O que é uma política de segurança cibernética?

Uma política de segurança cibernética é um documento organizacional formal que estabelece as regras, responsabilidades e controles que governam como uma empresa protege seus sistemas digitais, redes e dados contra acesso não autorizado, roubo ou interrupção. Ela traduz as obrigações de segurança de uma empresa — sejam impulsionadas por regulação, requisito contratual ou gestão de risco — em padrões claros e aplicáveis que funcionários, contratados e equipes de TI devem seguir. Diferentemente de um controle técnico isolado, uma política de segurança cibernética cria um framework de governança contínuo: ela define a expectativa, nomeia quem é responsável e descreve o que acontece quando as regras não são atendidas.

Políticas de segurança cibernética existem em múltiplos níveis. Uma política de segurança cibernética mestre estabelece a direção em toda a organização e é aprovada em nível executivo ou de conselho. Políticas de suporte abordam domínios específicos — segurança de dados, segurança de rede, uso aceitável, trabalho remoto, controle de acesso e resposta a incidentes — e são tipicamente mantidas por funções de TI, conformidade ou RH. Juntas, formam um programa de segurança em camadas que pode ser demonstrado a reguladores, auditores, clientes e seguradoras.

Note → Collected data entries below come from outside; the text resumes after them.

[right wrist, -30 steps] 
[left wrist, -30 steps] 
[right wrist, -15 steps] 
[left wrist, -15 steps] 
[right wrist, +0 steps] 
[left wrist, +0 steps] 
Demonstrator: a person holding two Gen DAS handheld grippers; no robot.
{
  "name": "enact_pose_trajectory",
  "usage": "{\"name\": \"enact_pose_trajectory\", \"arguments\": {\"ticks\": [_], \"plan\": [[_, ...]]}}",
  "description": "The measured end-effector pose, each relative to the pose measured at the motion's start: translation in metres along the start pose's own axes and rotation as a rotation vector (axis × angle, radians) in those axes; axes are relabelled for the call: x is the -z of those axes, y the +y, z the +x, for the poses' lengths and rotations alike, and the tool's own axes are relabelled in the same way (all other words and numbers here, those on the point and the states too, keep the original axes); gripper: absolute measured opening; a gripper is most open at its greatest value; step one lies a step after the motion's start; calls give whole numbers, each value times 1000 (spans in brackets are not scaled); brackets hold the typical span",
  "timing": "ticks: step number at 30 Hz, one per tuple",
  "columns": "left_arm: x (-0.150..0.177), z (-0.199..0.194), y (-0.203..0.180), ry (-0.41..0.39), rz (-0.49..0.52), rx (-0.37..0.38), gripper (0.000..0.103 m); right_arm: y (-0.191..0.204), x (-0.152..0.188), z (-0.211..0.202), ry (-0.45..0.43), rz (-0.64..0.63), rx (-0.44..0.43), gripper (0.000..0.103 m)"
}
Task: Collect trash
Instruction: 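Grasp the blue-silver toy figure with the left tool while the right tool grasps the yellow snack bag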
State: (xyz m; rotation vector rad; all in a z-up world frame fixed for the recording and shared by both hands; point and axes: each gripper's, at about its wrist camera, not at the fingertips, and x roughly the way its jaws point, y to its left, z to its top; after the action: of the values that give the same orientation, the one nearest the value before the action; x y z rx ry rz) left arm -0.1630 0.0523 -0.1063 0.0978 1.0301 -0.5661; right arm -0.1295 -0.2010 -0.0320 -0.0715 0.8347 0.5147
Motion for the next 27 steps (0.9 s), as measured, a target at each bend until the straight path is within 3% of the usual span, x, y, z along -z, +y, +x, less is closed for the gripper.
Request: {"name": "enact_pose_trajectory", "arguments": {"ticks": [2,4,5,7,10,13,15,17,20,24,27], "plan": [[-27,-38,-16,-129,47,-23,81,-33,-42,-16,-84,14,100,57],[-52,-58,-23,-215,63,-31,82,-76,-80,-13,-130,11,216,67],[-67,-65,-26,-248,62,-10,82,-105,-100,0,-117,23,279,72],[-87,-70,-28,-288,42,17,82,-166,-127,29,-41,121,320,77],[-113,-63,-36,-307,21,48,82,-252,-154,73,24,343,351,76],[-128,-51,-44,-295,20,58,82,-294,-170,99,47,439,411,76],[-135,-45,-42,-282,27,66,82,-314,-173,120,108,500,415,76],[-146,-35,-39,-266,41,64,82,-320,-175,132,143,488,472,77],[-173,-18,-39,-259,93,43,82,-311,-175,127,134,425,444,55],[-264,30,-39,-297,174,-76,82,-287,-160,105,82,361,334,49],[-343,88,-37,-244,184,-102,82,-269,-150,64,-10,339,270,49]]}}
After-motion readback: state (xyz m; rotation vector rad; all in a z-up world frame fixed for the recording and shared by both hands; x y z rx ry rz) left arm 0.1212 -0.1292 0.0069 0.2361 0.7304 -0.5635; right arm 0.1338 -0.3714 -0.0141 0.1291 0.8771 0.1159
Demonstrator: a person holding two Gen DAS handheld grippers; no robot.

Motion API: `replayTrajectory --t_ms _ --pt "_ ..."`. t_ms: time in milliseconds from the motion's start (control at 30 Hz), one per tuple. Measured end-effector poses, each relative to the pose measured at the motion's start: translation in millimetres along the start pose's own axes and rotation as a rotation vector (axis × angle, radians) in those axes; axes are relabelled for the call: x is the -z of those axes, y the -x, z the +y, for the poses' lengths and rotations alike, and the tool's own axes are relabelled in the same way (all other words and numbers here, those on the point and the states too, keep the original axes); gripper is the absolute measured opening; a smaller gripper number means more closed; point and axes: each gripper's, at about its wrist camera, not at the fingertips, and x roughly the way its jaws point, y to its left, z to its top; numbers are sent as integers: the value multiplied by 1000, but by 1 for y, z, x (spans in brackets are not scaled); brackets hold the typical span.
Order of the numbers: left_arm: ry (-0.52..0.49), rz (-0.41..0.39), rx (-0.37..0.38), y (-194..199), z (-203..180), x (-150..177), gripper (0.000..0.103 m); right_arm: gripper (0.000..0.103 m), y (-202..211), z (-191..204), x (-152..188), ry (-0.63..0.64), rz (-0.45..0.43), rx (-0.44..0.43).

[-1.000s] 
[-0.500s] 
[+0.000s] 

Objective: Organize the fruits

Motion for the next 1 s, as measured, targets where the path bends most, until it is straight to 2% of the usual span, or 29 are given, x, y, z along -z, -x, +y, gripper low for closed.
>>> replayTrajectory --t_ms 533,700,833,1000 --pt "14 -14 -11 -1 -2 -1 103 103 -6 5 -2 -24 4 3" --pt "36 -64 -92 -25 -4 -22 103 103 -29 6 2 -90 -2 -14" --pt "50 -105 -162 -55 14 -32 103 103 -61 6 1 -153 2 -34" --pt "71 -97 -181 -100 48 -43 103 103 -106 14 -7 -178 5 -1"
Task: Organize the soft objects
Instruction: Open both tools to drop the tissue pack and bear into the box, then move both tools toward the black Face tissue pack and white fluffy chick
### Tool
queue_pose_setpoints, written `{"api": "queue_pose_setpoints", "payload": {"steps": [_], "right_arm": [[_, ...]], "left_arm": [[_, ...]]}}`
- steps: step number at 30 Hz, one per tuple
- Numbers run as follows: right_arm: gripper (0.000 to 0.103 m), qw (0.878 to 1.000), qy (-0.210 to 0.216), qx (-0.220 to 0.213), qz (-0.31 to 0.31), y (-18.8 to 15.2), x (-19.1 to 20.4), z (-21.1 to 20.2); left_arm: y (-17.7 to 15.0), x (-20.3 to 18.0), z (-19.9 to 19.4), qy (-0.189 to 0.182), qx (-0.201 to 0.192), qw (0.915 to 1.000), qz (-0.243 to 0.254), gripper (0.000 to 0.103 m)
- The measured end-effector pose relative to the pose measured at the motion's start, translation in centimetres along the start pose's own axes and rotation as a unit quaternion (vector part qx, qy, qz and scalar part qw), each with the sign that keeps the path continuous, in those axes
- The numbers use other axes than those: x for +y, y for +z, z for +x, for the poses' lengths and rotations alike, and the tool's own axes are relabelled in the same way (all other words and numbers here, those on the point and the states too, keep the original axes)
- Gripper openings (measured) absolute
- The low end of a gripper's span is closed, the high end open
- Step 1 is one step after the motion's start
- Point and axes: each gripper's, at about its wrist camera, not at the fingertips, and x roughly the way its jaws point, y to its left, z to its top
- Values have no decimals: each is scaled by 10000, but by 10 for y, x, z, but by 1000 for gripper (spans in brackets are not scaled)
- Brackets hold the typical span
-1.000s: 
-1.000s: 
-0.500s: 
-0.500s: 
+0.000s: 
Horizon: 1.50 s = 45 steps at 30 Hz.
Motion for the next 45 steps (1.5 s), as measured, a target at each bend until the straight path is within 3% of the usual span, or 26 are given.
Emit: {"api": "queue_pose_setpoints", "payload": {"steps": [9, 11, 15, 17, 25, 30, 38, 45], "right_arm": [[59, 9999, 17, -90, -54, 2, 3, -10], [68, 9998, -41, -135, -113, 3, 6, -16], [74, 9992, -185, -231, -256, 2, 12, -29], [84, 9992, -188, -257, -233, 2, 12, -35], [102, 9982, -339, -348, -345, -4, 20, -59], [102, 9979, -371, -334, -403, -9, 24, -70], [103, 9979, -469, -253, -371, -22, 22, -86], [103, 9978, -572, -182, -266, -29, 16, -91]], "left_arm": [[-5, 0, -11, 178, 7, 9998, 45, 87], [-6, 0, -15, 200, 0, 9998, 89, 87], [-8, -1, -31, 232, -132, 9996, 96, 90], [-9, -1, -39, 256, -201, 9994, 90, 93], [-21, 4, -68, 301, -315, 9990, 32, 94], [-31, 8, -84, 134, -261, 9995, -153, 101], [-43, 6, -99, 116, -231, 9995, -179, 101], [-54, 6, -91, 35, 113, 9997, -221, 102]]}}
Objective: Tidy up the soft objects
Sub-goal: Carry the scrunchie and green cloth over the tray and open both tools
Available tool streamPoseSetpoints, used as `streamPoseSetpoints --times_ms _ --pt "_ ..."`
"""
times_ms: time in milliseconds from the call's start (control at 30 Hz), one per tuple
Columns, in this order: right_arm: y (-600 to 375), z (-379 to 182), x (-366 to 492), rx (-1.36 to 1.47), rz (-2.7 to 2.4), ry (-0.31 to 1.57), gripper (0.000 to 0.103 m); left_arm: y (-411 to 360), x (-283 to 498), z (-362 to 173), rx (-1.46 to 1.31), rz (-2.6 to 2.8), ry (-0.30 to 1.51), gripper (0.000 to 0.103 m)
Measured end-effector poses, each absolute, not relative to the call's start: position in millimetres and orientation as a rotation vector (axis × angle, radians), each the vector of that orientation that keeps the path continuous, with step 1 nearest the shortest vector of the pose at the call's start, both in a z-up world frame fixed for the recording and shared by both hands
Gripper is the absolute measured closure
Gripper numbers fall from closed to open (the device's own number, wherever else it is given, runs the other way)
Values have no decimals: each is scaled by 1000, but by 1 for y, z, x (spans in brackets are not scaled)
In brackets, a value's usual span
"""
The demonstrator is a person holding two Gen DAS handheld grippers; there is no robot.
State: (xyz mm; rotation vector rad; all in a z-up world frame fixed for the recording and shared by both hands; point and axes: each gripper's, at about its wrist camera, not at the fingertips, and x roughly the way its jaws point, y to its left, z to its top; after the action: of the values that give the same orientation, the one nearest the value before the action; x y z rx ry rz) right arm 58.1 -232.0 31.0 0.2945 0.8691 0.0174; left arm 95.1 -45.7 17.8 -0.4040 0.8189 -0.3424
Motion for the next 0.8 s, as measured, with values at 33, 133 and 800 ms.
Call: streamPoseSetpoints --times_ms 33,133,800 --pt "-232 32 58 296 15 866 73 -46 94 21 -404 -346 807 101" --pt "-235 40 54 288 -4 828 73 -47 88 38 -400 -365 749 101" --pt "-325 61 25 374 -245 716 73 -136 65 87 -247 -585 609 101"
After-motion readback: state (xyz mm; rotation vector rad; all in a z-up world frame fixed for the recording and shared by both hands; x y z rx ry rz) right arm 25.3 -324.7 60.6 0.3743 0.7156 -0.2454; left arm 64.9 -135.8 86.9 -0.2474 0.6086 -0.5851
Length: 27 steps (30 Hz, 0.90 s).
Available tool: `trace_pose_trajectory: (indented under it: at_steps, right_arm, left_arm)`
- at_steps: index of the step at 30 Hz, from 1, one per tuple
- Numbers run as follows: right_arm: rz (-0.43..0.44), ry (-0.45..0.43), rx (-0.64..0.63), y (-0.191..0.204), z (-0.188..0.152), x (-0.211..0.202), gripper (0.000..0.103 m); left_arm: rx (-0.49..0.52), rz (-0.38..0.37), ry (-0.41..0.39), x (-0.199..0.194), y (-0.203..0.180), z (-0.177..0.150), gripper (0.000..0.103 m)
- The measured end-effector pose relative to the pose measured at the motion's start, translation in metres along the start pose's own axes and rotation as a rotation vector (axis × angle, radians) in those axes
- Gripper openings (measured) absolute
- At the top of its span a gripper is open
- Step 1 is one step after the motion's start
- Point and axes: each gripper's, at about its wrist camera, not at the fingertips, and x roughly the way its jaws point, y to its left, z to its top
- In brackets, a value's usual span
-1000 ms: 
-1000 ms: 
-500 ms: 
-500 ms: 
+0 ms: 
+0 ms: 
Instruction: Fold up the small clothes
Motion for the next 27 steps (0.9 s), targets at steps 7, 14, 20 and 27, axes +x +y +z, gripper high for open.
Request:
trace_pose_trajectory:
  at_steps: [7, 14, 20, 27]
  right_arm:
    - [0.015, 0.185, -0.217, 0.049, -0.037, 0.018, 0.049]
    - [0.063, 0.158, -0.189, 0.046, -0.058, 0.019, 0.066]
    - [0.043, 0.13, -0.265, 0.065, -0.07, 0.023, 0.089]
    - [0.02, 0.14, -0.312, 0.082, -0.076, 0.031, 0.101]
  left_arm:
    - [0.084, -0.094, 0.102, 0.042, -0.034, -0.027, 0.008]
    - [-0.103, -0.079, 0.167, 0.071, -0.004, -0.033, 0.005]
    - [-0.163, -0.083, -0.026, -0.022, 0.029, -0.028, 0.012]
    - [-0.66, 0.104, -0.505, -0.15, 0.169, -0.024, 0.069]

Quando você precisa de uma política de segurança cibernética

Qualquer organização que opera sistemas de TI, armazena dados de clientes ou funcionários ou está sujeita a regulação de proteção de dados precisa de políticas de segurança cibernética documentadas. O gatilho comum não é uma violação — é o reconhecimento de que sem regras escritas, não há nada para aplicar e nenhuma evidência de devida diligência se algo dá errado.

Gatilhos comuns:

  • Um regulador ou auditor solicita evidência de seus controles de segurança de dados
  • Você está integrando funcionários que acessarão sistemas sensíveis ou dados de clientes
  • Sua equipe está mudando para trabalho remoto ou híbrido e usando dispositivos pessoais
  • Um cliente ou prospect corporativo solicita sua política de segurança da informação como parte de due diligence de fornecedor
  • Você está se preparando para certificação ISO 27001 ou conformidade SOC 2
  • Um subscritor de seguro cibernético exige controles de segurança documentados antes de emitir uma apólice
  • Você experimentou uma tentativa de phishing, vazamento de dados ou incidente de acesso não autorizado
  • Você está lançando um produto que processa dados pessoais sob GDPR ou uma lei de privacidade similar

O custo de operar sem políticas de segurança cibernética não é apenas regulatório. Sem regras documentadas, os funcionários não podem ser responsabilizados por falhas de segurança, as seguradoras podem negar reclamações com base em controles inadequados e uma investigação de violação pode expor a organização a responsabilidade significativamente maior. Um conjunto claro e bem mantido de políticas de segurança cibernética é a linha de base a partir da qual cada outro investimento em segurança deriva seu valor.